A 40-year-old Sri Lankan woman presented with a high-grade fever of 2 weeks’ duration and the initial workup, including a thorough clinical examination, and all the investigations, including a septic screen, were normal. On the 18th day of hospital admission, she was found to have yellowish retinal lesions, which were confirmed as choroid tubercles by the consultant eye surgeon. Two days later she became pancytopenic and a bone marrow biopsy confirmed the diagnosis of hemophagocytic lymphohistiocytosis.
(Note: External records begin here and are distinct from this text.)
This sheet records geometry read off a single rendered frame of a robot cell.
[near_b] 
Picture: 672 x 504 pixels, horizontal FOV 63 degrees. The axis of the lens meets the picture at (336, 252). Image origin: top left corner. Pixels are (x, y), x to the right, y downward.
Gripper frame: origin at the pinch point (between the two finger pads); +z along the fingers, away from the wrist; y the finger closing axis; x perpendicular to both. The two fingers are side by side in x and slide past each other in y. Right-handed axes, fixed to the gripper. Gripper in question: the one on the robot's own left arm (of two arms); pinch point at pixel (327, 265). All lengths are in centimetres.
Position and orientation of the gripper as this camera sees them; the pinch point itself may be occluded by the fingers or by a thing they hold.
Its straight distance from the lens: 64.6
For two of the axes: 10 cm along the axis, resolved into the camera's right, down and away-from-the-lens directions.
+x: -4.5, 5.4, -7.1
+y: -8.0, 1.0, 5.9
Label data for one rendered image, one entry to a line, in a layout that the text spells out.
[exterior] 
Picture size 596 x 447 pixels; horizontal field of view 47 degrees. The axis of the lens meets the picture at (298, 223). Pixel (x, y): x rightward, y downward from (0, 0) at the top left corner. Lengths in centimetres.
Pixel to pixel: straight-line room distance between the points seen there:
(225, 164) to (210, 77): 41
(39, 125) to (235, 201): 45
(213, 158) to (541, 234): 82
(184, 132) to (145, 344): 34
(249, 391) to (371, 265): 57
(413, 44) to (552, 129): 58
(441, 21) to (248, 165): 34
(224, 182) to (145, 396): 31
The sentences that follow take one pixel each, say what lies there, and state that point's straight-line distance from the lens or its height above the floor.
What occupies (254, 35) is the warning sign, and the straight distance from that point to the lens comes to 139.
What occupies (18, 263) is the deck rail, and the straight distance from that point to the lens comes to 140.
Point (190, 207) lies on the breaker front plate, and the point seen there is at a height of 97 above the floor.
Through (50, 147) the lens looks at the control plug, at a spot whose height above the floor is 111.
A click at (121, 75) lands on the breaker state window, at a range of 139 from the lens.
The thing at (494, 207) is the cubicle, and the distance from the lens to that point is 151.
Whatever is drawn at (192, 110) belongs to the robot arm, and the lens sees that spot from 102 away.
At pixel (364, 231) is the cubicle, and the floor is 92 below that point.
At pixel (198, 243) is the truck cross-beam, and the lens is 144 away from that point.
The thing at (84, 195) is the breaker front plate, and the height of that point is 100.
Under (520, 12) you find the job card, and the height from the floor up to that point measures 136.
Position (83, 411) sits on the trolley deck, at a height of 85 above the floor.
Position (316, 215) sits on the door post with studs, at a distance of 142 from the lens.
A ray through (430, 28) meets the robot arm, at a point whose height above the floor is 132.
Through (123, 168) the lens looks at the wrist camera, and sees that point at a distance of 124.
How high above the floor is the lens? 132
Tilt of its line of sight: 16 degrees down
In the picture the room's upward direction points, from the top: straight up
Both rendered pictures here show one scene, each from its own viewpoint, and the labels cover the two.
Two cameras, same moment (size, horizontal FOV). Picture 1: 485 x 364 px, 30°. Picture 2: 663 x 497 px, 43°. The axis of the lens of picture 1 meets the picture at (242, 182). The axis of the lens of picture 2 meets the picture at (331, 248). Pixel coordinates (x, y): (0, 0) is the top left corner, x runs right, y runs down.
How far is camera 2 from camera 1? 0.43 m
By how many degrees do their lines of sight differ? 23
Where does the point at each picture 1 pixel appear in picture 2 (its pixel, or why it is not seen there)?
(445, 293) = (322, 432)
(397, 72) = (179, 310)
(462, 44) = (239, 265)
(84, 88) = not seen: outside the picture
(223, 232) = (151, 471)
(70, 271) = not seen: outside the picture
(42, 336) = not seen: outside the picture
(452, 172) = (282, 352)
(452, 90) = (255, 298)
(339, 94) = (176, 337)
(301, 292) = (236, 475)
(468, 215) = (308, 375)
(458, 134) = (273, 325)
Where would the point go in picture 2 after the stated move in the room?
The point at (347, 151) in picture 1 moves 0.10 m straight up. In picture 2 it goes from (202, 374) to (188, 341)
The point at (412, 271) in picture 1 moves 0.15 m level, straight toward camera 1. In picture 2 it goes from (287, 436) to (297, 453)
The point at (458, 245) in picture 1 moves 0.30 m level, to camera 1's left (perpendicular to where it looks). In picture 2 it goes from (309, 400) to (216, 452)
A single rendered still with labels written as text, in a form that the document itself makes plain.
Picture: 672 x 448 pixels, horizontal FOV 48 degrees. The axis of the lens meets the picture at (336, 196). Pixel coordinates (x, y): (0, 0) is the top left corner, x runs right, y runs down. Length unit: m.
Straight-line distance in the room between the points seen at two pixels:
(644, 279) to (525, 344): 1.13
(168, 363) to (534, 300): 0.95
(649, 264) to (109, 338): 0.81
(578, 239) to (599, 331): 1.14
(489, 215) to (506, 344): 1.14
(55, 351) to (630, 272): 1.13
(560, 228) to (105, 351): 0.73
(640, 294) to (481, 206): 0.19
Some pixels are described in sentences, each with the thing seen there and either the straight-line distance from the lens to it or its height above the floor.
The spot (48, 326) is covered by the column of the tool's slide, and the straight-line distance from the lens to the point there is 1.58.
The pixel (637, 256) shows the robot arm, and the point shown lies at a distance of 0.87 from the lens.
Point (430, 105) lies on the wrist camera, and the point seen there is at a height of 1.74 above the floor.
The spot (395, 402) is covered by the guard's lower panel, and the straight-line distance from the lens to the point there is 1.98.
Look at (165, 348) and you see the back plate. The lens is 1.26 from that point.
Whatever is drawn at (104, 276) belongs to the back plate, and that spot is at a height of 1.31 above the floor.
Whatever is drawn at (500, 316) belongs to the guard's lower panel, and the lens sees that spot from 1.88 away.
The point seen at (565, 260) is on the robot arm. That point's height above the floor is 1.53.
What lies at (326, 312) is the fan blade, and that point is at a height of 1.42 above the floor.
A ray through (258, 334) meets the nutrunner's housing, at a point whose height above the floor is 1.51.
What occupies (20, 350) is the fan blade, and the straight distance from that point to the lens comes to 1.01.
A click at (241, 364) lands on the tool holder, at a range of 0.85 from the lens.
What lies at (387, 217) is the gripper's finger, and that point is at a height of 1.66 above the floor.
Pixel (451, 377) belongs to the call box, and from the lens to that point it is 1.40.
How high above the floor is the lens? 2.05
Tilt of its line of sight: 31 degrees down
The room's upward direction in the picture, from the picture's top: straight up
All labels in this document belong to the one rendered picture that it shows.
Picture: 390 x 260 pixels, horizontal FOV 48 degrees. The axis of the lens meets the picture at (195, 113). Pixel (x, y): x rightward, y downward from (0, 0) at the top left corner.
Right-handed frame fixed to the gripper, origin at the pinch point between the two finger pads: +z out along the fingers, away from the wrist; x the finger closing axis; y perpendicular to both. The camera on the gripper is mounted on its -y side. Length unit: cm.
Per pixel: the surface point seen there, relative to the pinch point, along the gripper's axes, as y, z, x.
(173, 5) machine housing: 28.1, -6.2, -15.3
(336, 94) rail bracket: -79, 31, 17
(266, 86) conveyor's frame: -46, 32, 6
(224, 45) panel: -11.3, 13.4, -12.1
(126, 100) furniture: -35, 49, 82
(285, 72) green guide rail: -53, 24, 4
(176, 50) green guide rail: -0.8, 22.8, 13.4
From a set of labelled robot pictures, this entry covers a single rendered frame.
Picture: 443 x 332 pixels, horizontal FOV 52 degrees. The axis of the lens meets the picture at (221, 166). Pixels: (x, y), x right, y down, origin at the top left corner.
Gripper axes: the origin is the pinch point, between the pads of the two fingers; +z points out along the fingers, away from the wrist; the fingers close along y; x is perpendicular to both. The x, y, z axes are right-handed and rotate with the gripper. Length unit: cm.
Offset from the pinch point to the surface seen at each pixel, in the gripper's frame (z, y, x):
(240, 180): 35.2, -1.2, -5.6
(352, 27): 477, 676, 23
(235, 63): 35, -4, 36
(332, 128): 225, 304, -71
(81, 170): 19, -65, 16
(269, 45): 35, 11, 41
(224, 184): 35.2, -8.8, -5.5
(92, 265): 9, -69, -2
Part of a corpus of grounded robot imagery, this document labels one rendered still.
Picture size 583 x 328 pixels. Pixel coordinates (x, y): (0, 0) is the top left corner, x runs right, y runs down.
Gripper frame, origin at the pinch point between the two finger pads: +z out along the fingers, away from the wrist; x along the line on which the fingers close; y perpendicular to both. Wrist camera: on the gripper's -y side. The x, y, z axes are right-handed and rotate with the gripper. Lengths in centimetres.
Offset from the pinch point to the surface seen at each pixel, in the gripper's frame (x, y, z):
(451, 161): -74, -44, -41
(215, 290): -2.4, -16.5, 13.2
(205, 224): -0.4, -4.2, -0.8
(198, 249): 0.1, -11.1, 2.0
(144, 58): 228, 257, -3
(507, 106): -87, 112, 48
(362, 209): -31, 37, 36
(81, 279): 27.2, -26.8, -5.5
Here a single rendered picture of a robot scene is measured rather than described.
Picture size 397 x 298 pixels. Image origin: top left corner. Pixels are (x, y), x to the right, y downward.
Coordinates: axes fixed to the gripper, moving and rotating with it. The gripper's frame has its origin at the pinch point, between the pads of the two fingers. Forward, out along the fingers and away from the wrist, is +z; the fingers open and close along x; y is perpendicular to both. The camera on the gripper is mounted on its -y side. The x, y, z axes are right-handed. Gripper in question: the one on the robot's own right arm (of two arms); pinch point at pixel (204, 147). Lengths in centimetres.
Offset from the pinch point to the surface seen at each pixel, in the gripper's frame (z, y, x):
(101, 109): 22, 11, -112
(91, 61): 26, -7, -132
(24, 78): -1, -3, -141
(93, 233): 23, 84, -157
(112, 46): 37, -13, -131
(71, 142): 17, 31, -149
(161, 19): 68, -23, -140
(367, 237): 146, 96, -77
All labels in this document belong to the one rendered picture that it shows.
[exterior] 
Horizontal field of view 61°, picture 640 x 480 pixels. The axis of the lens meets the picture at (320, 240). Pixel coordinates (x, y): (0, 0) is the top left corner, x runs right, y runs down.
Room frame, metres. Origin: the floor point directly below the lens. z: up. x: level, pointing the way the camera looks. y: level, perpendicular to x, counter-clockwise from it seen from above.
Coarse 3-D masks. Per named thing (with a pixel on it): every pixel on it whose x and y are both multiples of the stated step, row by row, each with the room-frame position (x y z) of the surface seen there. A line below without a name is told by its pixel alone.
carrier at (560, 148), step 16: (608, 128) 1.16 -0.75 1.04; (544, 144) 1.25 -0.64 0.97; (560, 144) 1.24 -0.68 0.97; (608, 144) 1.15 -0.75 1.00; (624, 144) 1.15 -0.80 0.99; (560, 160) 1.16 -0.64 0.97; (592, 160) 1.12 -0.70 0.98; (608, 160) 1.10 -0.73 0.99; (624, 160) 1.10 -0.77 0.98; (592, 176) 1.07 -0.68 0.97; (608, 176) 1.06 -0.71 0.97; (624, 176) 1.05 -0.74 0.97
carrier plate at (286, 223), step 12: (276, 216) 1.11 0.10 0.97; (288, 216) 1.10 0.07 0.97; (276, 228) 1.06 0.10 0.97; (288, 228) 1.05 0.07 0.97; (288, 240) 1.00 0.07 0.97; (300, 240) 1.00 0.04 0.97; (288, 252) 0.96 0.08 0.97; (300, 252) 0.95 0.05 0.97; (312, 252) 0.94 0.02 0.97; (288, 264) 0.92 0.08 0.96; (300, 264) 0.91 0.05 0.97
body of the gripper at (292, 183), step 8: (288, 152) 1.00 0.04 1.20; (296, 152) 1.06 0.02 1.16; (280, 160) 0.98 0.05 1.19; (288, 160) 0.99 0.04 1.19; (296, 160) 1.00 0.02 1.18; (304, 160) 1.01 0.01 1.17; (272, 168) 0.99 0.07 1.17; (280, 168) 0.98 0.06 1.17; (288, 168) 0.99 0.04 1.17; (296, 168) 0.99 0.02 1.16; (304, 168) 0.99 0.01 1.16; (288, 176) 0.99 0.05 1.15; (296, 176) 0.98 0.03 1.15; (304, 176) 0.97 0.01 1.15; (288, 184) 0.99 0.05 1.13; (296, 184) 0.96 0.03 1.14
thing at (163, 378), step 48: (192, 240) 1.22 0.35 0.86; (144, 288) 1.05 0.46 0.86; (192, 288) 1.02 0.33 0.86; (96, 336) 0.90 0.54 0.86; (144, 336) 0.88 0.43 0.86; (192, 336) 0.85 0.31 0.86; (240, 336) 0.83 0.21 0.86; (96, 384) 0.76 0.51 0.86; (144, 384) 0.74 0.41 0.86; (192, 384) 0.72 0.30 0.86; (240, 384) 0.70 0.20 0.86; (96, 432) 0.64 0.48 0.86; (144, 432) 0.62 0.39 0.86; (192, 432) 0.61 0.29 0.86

She was treated with conventional category-1 antituberculous drugs and an initial 2 weeks with high-dose oral dexamethasone. All the choroid tubercles gradually disappeared and she recovered completely without any complications.
In an adult patient with hemophagocytic lymphohistiocytosis, it is pivotal to understand the underlying etiology, as it needs extensive immunosuppression. If this patient had been treated with immunosuppressants without antituberculous medications, it would have been lethal with disseminated or central nervous system tuberculosis. So, in areas where tuberculosis is endemic, if no underlying cause is found, it may be worth considering antituberculous treatment for these patients. Re-evaluation with thorough clinical examination is of utmost importance in any patient with pyrexia of unknown origin as well as in any disease with unusual manifestations.
Hemophagocytic lymphohistiocytosis (HLH) is a frequently fatal rare disease entity which is due to aggressive proliferation of histiocytes and T lymphocytes in various tissues [1–4]. It leads to phagocytosis of red blood cells, other white blood cells and platelets within bone marrow, spleen and lymph nodes. The pathophysiology of HLH is complex and thought to be due to the lack of perforin-dependant cytotoxicity in natural killer and cytotoxic T lymphocytes. It has a very aggressive course, which is potentially life-threatening and usually affects genetically susceptible children from birth to 18 months [3, 4]. Adult disease is even more rare and considered “secondary HLH” because it is triggered by a secondary insult such as infections, autoimmune connective tissue disorders, immunodeficient states and malignancies, but there may be some genetic predisposition as well . Out of infections, it commonly occurs secondary to viral infections such as Epstein-Barr virus, cytomegalovirus, parvovirus, herpes simplex, varicella-zoster, measles, human herpesvirus 8 and human immunodeficiency virus (HIV) alone or in combination. Also, it can occur with various bacterial infections (Brucella, Gram-negative bacteria, tuberculosis (TB)), parasites (leishmaniasis) and fungal infections. Autoimmune conditions that can act as triggers are systemic lupus erythematosus (SLE), rheumatoid arthritis, Still’s disease, polyarteritis nodosa (PAN), mixed connective tissue disease (MCTD), pulmonary sarcoidosis, systemic sclerosis, Sjogren’s syndrome and drug reaction with eosinophilia and systemic symptoms (DRESS). Other rare associations are immunosuppressed conditions such as in patients with immune deficiencies including X-linked lymphoproliferative disease, common variable immunodeficiency and in renal or liver transplant recipients [5–7].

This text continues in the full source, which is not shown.